It is instructive that, in the present circumstances, with Christians reduced to desperation through much of the Near East, we import Muslim refugees almost exclusively. The Christians flee to the protection of the Kurds; not to refugee camps in which they would risk massacre. Western governments take only from those camps; or in Europe, the flotillas launched from Turkey and Libya. The Islamists gloat at this demographic achievement; the Daesh now recruit from the disaffected young in the new Muslim ghettoes of Europe, radicalized in Saudi-built-and-financed mosques. Few directly engage in suicidal acts of terrorism; but those who do are lionized as heroes. Lesser, safer acts, such as rape of European women, and desecration of churches and synagogues, have become commonplace. We are, and we know that we are, as incapable of assimilating these migrants as the Romans were of assimilating the Vandals and Huns through their increasingly porous frontiers.
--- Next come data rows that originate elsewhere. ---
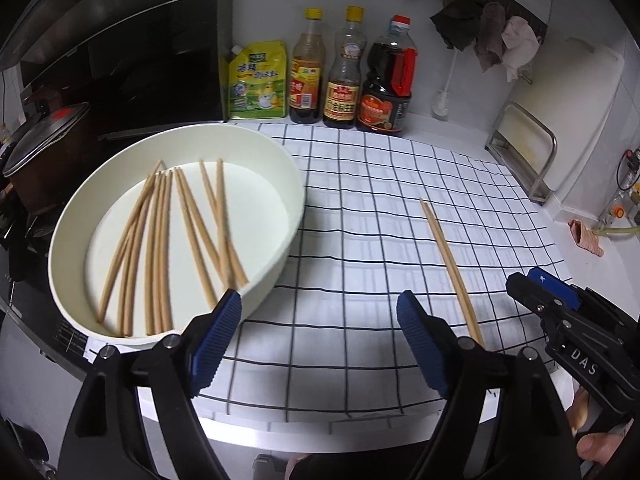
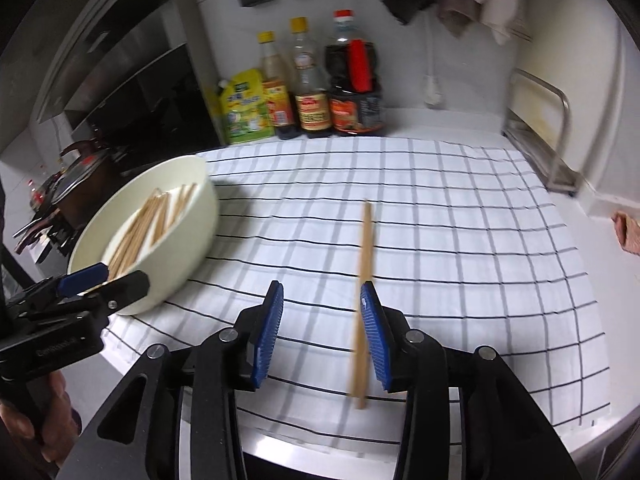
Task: Organize utensils
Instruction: 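Move both open tools back to the last chopsticks on the cloth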
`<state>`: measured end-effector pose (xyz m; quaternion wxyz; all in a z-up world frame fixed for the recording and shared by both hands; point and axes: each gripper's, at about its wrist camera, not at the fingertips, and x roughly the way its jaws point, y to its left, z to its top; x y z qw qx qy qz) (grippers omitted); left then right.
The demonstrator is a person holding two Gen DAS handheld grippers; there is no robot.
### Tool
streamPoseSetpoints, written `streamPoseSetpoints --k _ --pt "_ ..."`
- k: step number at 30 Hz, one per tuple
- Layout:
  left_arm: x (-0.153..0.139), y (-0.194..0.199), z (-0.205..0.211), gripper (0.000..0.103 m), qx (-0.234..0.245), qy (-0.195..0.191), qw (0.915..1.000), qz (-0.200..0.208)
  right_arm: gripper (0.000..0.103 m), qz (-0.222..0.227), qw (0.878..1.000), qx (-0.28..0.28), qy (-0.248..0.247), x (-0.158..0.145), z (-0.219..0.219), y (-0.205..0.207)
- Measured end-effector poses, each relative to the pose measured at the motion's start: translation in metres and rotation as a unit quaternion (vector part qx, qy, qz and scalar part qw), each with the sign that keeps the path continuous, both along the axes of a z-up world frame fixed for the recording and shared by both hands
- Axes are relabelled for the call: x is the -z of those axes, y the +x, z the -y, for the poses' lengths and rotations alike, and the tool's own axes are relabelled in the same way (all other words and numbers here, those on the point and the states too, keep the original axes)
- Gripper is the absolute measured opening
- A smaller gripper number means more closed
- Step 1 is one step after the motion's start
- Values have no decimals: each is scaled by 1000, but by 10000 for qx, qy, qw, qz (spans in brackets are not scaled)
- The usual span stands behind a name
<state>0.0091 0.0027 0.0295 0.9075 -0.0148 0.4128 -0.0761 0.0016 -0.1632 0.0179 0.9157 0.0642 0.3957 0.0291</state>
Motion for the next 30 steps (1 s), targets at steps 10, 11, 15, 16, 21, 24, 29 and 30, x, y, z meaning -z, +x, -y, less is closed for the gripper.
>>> streamPoseSetpoints --k 10,11,15,16,21,24,29,30 --pt "12 10 38 84 167 -47 9998 -135 46 -407 9988 54 -261 33 22 19" --pt "14 11 41 84 179 -54 9997 -157 46 -450 9986 51 -278 37 22 21" --pt "22 17 47 84 212 6 9995 -252 46 -626 9973 81 -376 51 23 30" --pt "24 18 48 84 217 8 9994 -277 46 -676 9970 74 -377 54 23 34" --pt "32 26 48 84 185 27 9992 -367 46 -783 9959 30 -454 66 20 43" --pt "35 28 48 84 165 32 9991 -395 45 -850 9951 45 -503 72 20 47" --pt "39 32 47 84 131 22 9989 -445 45 -885 9942 7 -608 76 20 50" --pt "40 33 48 84 129 19 9989 -451 45 -880 9942 -7 -622 77 19 50"
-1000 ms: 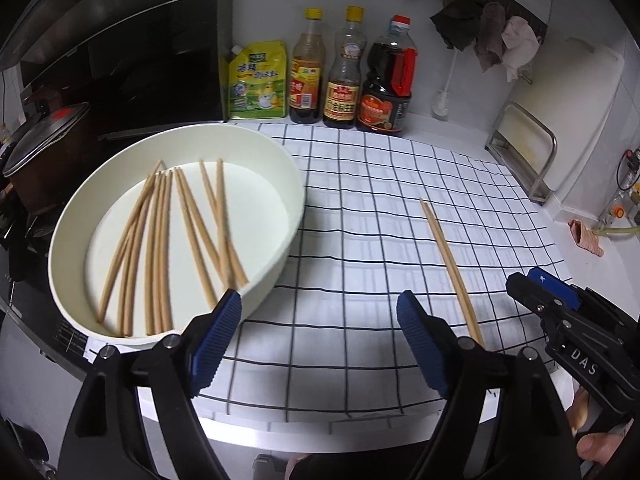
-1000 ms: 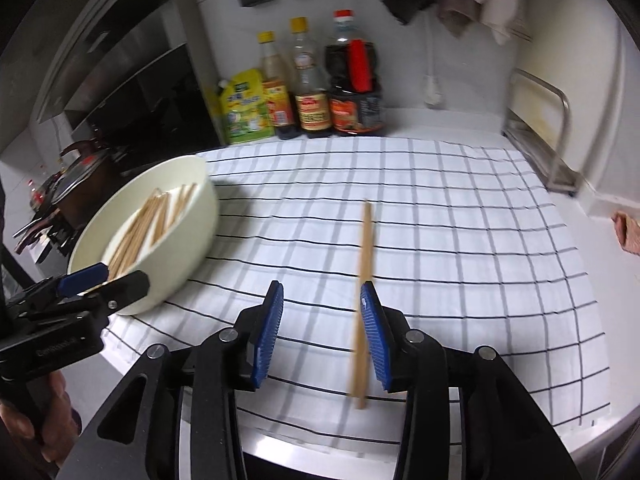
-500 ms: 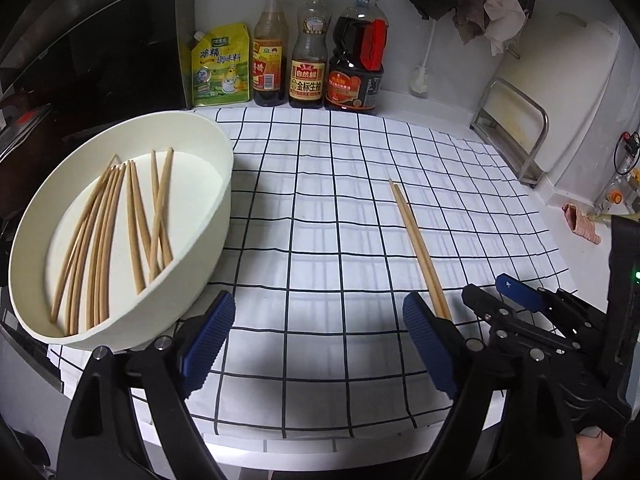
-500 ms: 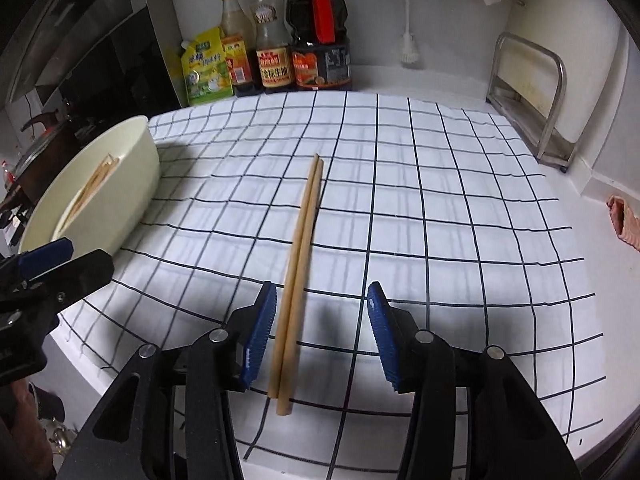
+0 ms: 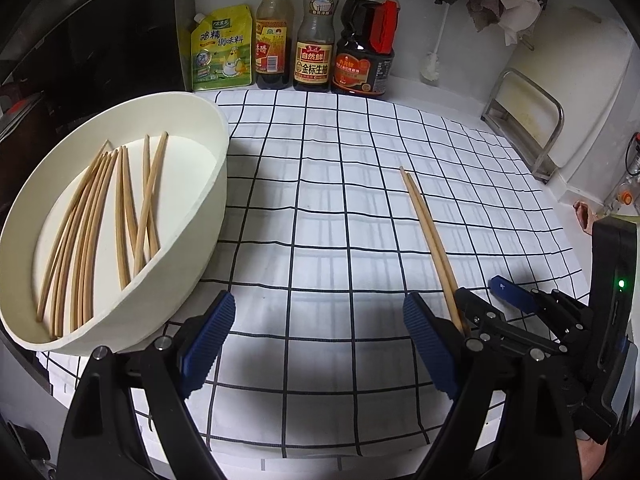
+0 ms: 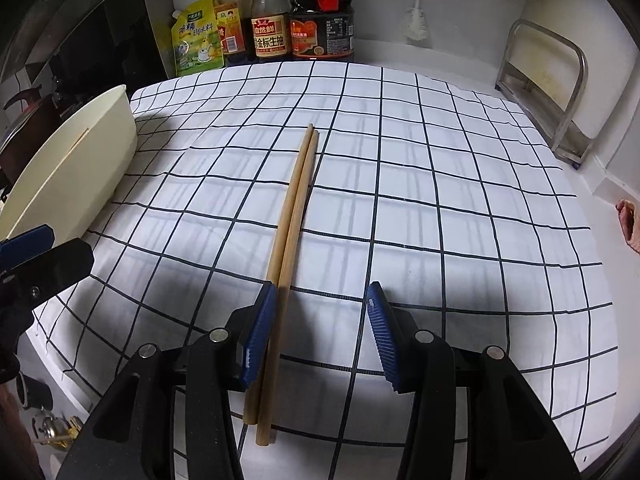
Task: Organize utensils
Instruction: 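Move both open tools back to the last chopsticks on the cloth, then grasp a chopstick with the right tool while the left tool grasps another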
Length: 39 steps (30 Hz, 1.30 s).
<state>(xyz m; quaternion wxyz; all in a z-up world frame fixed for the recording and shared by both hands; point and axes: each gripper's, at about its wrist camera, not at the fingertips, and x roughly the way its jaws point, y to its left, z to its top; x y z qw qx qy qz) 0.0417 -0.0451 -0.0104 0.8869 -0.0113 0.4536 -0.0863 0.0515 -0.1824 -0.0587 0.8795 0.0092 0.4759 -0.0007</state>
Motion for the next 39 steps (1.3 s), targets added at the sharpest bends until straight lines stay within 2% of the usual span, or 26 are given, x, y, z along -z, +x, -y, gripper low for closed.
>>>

Crucially, in the mindless fantasy of “multiculturalism,” we refuse to recognize the contradictions between Islamic and Christian teaching, and look the other way, muttering fatuities about “the religion of peace” after each psychopathic explosion. This is just what Osama predicted: the harder the blows, the more docile we would become, and the more complacent in the face of the ancient Islamic demand for submission.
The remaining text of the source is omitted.